"We have gone to considerable lengths to confirm that the information sent to us is accurate. We compared the tax data in our possession to other sources of the same information wherever we could find them, some of which were public (a tax return for a candidate for national office), others of which were private. In every instance we were able to check — involving tax filings by more than 50 separate people — the details provided to ProPublica matched the information from other sources."
I find it unlikely that even a state actor would have access to literally all the same private data that ProPublica has acquired over the years, and that they'd know what data ProPublica has and what can be safely manipulated.
Let's say a state actor had access to a whole pile of tax returns and wanted to manipulate them to change the conclusions ProPublica would draw. The state actor changes half the data points. Let's say ProPublica was able to check an average of 3 data points on those 50 individuals they reviewed. The data point could have either been manipulates or untouched. I'd model this like a coin flip and say that if ProPublica didn't find the manipulation after checking 150 data points, it's like flipping 150 heads in a row or 2^150 or basically impossible.
Firstly we have no idea how many of the 50 individuals data were public or not. All public data can be discounted since the state actor can just copy it.
Secondly, for the private data, the definition of ‘private’ is unspecified. It really just means not part of a published record. If propublica has access to it, then why couldn’t someone else?
I agree that if there were 150 separate sources with data not disclosed anywhere else, it would be impossible to guess.
But that’s just a made up scenario.
There could be many correct records that are public, and one or two that are private but available to (or even provided through another channel of) the state actor.
As long as the fake records are not part of the public or private data propublica already has, there would be no way to verify them.
This of course assumes that propublica’s list of records itself is kept securely.

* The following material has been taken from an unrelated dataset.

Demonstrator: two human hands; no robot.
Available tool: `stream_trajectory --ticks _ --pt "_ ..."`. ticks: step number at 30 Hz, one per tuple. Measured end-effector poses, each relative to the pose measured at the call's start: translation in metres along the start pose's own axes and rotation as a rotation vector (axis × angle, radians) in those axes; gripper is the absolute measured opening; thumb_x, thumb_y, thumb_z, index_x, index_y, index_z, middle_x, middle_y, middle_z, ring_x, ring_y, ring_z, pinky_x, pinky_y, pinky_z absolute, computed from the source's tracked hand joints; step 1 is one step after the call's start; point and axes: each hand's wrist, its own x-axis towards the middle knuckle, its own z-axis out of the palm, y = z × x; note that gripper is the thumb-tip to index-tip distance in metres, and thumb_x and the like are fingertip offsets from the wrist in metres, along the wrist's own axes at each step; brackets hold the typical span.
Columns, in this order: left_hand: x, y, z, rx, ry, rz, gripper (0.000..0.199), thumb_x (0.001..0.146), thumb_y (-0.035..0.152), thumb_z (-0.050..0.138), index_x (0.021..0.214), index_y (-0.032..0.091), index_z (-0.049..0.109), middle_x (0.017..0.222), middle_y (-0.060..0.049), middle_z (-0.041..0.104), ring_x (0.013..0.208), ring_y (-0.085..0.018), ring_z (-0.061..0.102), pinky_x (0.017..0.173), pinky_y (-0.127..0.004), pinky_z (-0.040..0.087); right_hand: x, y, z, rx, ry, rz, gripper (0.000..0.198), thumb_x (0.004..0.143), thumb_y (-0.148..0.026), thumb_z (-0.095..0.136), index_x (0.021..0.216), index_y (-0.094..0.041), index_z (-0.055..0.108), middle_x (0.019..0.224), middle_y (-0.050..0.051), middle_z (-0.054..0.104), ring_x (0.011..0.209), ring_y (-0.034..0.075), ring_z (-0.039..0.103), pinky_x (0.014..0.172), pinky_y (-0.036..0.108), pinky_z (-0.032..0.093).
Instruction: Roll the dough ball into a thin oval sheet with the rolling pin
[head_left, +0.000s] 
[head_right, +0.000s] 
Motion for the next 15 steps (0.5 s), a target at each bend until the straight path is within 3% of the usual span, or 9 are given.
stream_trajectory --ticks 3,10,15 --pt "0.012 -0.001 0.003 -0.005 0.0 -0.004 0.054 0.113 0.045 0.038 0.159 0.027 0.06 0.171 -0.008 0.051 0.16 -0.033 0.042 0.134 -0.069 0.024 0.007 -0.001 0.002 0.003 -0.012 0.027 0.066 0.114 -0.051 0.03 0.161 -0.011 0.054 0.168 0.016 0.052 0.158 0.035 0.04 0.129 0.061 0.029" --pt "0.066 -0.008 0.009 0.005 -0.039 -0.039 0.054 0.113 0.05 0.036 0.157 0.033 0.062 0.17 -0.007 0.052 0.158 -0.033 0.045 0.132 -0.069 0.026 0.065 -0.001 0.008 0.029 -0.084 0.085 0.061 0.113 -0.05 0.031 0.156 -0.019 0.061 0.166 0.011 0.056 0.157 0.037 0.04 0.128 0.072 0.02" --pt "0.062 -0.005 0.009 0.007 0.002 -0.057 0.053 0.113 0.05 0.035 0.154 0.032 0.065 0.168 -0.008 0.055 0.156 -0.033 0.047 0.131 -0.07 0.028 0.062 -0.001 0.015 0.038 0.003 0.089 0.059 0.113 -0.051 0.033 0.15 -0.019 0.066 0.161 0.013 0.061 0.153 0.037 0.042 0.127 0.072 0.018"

I’m assuming good faith on ProPublica’s part, that a reasonable amount of the data was private and that it was truly private. If I didn’t trust them I wouldn’t read their reporting.

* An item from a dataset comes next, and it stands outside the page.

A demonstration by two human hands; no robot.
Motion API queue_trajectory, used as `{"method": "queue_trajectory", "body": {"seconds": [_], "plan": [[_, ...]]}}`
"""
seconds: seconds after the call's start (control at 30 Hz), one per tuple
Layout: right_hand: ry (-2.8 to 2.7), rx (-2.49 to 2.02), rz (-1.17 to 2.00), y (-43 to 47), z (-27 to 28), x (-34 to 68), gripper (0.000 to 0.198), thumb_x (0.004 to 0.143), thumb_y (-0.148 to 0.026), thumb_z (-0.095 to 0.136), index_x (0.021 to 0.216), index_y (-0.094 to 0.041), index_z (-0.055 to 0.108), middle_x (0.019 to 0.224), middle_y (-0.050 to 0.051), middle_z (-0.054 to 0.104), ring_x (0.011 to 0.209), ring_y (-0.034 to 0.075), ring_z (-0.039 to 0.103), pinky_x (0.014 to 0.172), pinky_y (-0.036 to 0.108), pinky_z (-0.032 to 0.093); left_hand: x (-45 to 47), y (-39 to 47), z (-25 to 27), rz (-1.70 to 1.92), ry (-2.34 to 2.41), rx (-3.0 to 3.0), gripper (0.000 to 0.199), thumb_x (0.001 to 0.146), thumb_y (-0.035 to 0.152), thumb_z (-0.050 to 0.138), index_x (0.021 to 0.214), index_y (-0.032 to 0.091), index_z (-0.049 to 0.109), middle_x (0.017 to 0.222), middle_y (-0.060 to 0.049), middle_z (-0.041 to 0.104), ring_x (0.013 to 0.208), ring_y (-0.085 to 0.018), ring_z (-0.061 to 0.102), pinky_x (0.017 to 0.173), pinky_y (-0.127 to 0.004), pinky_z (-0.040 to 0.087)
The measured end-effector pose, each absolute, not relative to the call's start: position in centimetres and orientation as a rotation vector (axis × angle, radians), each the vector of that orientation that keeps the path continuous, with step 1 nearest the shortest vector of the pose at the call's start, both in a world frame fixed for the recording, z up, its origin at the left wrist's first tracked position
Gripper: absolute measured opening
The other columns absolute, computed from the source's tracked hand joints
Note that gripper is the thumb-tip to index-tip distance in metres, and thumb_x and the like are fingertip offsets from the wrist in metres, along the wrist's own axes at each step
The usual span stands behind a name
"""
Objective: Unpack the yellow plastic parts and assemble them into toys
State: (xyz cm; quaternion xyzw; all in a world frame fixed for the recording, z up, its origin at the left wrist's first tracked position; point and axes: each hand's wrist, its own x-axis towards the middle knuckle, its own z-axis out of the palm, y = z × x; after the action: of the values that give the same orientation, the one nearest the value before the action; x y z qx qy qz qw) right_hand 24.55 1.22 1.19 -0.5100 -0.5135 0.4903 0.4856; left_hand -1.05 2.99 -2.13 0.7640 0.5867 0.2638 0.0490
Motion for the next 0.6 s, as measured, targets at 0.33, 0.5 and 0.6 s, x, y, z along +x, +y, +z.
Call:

This is a straw man. There is no reason they would need ‘literally all’ of Propublica’s data. We don’t know how many data points were verified, but it need not be many.
>In every instance we were able to check — involving tax filings by more than 50 separate people — the details provided to ProPublica matched the information from other sources.
So we know it was at least 50 data points and not all of them were public. It was likely many hundreds of data points since it would be trivial to check more than one number if you already had 2 copies of a tax return pulled up.
If we take ProPublica's words to be accurate, then how would a state actor know exactly which 50 individuals ProPublica would have access to given that they would have a vast network of contacts and can and did ask the individuals involved to review the information they received and point out any inaccuracies.
Either these are real tax returns, ProPublica is lying or the state actor has a crystal ball.
Still a straw man - how many of these 50 were public? It’s only the private ones that matter.
> It was likely many hundreds of data points since it would be trivial to check more than one number if you already had 2 copies of a tax return pulled up.
How is this relevant? Multiple points from public sources don’t show anything.
The only thing that matters is the number of sources who are both independent and private.
All an attacker would need to do is have access to a few of these private records and they could make their leak look genuine.
"We have gone to considerable lengths to confirm that the information sent to us is accurate. We compared the tax data in our possession to other sources of the same information wherever we could find them, some of which were public (a tax return for a candidate for national office), others of which were private. In every instance we were able to check — involving tax filings by more than 50 separate people — the details provided to ProPublica matched the information from other sources."